One of the programs within the 22-hospital system that excites Harrison the most is Intermountain’s strides in telehealth and otherwise allowing people to get more care closer to home.

“What we saw were people could stay closer to home, lengths of stays were shorter and patients did better—the outcomes were better," he said, noting that Intermountain is currently working on expanding the system further with partnerships with other hospitals. “It’s this idea that people can get great care in this very large region by staying close to home."

Harrison said he is also excited about Intermountain’s spirit of innovation, which has brought about new technological breakthroughs and embedding mental health professionals with other medical care offerings. On the near horizon is using genetic medicine to better treat cancer patients, a venture that has already resulted in Intermountain making contracts with companies locally and as far away as Singapore and Taiwan.

While his focus at Intermountain will be different than the one he expected to have at his post in London, Harrison said the commonalities in healthcare far outweigh the regional or cultural differences of an area—including the secret to running an organization like a well-oiled machine.

“One of the things you learn when you work at a great organization is there are so many people around you who know so much more than you’ll ever know, and trusting those people and empowering them, just setting the right direction so they’re charging in the right direction, that’s the secret. I think I had great training with that in Cleveland and Abu Dhabi," he said. “My fellow caregivers will be my inspiration, and my patients."

Harrison said he plans on chiefly listening and observing for the first part of his time at the helm, but is impressed with the strong leadership of the past and encouraged by the promise for the future.
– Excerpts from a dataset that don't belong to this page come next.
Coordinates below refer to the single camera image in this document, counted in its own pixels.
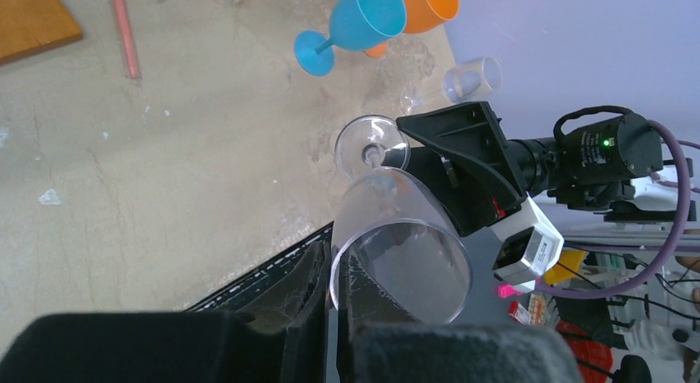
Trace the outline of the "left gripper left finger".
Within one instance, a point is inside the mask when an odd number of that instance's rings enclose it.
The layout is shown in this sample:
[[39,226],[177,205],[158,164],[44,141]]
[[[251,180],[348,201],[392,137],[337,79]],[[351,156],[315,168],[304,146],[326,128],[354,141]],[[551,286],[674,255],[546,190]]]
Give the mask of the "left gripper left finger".
[[275,334],[287,329],[303,314],[314,293],[328,284],[328,263],[329,243],[312,242],[286,276],[236,311],[234,317],[257,333]]

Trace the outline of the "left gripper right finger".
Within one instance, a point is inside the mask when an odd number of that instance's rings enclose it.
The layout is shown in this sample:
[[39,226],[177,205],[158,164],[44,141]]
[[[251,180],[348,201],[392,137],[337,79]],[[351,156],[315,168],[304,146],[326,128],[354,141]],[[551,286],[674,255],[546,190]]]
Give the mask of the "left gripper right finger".
[[400,336],[429,328],[389,295],[353,253],[340,260],[338,327],[345,337]]

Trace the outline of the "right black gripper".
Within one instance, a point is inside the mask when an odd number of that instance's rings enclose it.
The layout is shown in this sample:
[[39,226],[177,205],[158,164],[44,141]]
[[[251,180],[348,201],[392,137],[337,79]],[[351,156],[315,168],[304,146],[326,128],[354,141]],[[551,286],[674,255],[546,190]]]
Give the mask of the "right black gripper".
[[396,124],[420,144],[410,154],[408,172],[438,199],[461,237],[496,223],[525,201],[523,171],[508,155],[488,102],[401,116]]

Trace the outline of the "blue plastic wine glass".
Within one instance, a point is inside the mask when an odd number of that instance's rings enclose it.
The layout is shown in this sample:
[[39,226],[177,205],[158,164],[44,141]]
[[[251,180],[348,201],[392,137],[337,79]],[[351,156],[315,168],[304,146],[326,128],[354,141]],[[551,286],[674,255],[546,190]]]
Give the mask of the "blue plastic wine glass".
[[296,62],[309,74],[323,77],[334,67],[333,47],[368,50],[404,32],[404,0],[338,0],[329,18],[329,36],[306,30],[294,43]]

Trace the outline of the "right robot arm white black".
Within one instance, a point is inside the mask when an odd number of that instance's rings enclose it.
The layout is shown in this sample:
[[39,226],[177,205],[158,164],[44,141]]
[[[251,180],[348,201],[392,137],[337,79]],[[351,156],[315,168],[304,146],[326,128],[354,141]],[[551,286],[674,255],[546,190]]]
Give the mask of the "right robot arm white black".
[[539,139],[507,139],[487,102],[402,116],[397,126],[419,143],[409,172],[461,236],[505,220],[541,193],[571,210],[614,210],[632,199],[634,179],[665,163],[652,124],[623,106],[573,111]]

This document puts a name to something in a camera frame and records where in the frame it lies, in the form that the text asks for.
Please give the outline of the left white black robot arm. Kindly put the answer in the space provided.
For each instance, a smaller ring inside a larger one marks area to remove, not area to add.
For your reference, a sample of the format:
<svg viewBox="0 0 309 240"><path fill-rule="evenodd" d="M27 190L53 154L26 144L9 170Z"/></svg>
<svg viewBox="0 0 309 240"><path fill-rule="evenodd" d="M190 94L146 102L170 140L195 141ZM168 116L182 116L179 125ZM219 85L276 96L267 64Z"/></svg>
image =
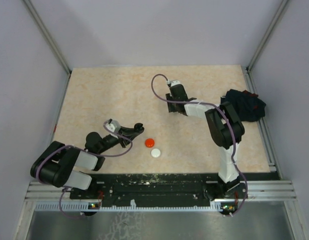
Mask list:
<svg viewBox="0 0 309 240"><path fill-rule="evenodd" d="M99 187L93 183L92 176L74 168L97 172L106 158L127 154L133 147L133 140L145 130L140 122L129 128L113 119L105 121L103 127L109 134L101 137L95 131L90 132L86 136L84 149L53 141L31 166L31 177L41 184L77 188L87 198L95 197Z"/></svg>

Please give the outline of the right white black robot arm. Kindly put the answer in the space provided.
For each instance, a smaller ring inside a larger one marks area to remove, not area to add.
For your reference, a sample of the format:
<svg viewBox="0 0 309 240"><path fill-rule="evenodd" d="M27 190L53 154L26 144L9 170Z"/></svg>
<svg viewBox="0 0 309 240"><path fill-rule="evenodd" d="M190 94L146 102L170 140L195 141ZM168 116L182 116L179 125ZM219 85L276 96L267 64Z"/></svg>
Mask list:
<svg viewBox="0 0 309 240"><path fill-rule="evenodd" d="M219 147L220 153L218 177L222 182L217 186L217 190L222 197L231 197L236 191L234 183L239 180L235 166L238 159L237 150L245 134L245 128L233 105L223 101L214 107L210 104L205 105L196 98L189 98L184 86L178 80L168 83L167 86L170 93L165 97L170 113L178 112L207 121L212 140Z"/></svg>

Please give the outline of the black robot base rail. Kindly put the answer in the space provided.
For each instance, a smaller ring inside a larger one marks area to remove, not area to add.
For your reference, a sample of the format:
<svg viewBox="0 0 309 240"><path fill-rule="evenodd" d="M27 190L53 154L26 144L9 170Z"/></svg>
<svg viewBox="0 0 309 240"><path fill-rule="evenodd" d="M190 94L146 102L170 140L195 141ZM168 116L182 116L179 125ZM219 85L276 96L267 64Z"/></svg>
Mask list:
<svg viewBox="0 0 309 240"><path fill-rule="evenodd" d="M209 207L214 200L243 199L246 185L225 184L216 173L92 174L87 190L73 188L72 200L100 200L103 207Z"/></svg>

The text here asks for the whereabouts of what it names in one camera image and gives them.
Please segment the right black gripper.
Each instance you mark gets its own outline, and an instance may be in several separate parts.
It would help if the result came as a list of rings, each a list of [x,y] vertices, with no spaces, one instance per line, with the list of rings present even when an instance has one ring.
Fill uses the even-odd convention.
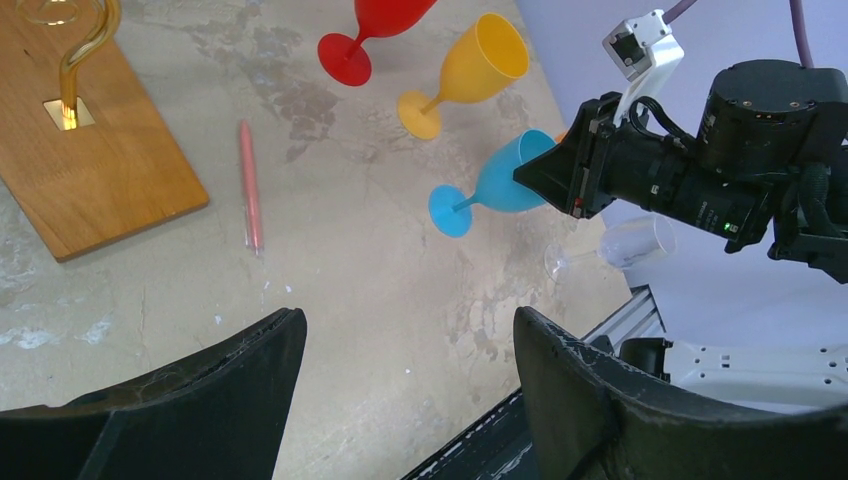
[[[636,142],[630,127],[614,123],[621,100],[621,93],[608,92],[583,102],[566,142],[518,167],[513,180],[576,218],[591,218],[616,200],[631,200]]]

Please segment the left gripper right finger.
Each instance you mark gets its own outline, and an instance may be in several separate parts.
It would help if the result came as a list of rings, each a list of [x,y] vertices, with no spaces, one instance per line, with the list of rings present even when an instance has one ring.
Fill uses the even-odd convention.
[[[515,358],[544,479],[843,479],[847,408],[785,415],[666,383],[517,309]]]

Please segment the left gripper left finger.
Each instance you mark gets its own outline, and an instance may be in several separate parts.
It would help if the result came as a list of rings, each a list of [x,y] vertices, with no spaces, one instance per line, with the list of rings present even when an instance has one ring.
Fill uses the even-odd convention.
[[[5,479],[269,479],[307,336],[280,309],[230,338],[64,405],[1,415]]]

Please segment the blue plastic wine glass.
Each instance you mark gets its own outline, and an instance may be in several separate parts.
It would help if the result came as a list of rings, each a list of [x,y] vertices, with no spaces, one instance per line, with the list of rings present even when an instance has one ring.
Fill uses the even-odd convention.
[[[428,199],[433,224],[442,234],[460,238],[472,226],[471,206],[474,204],[501,213],[520,213],[543,205],[543,198],[514,181],[513,173],[556,145],[554,138],[544,131],[526,130],[489,157],[477,177],[471,196],[465,196],[452,185],[434,188]]]

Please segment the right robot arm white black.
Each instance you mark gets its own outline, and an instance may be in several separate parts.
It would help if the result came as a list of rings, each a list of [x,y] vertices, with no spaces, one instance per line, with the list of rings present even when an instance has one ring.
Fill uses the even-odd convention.
[[[774,59],[720,71],[699,129],[651,95],[584,102],[564,140],[514,180],[574,218],[616,200],[721,237],[733,254],[767,230],[772,260],[847,280],[847,81],[832,68]],[[813,408],[847,403],[847,348],[738,350],[663,338],[625,341],[621,360],[727,402]]]

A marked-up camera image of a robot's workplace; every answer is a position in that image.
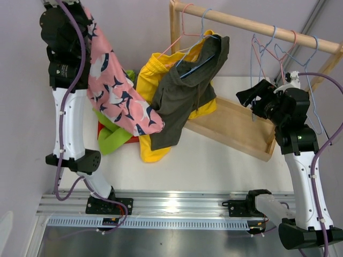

“I think Dr. Sorenson and the board of trustees have done an amazing job in getting the organization aligned in that way already, and I think that’s a great leg up and an enormous advantage," Harrison said. “I feel an enormous responsibility and a lot of opportunity that we’re the largest private employer in the state and as such have a real impact on the communities we’re in, above and beyond providing healthcare. I’m really excited about understanding how we can be the best possible community members, how we can make the biggest difference for these communities. … I think the opportunities are just huge here."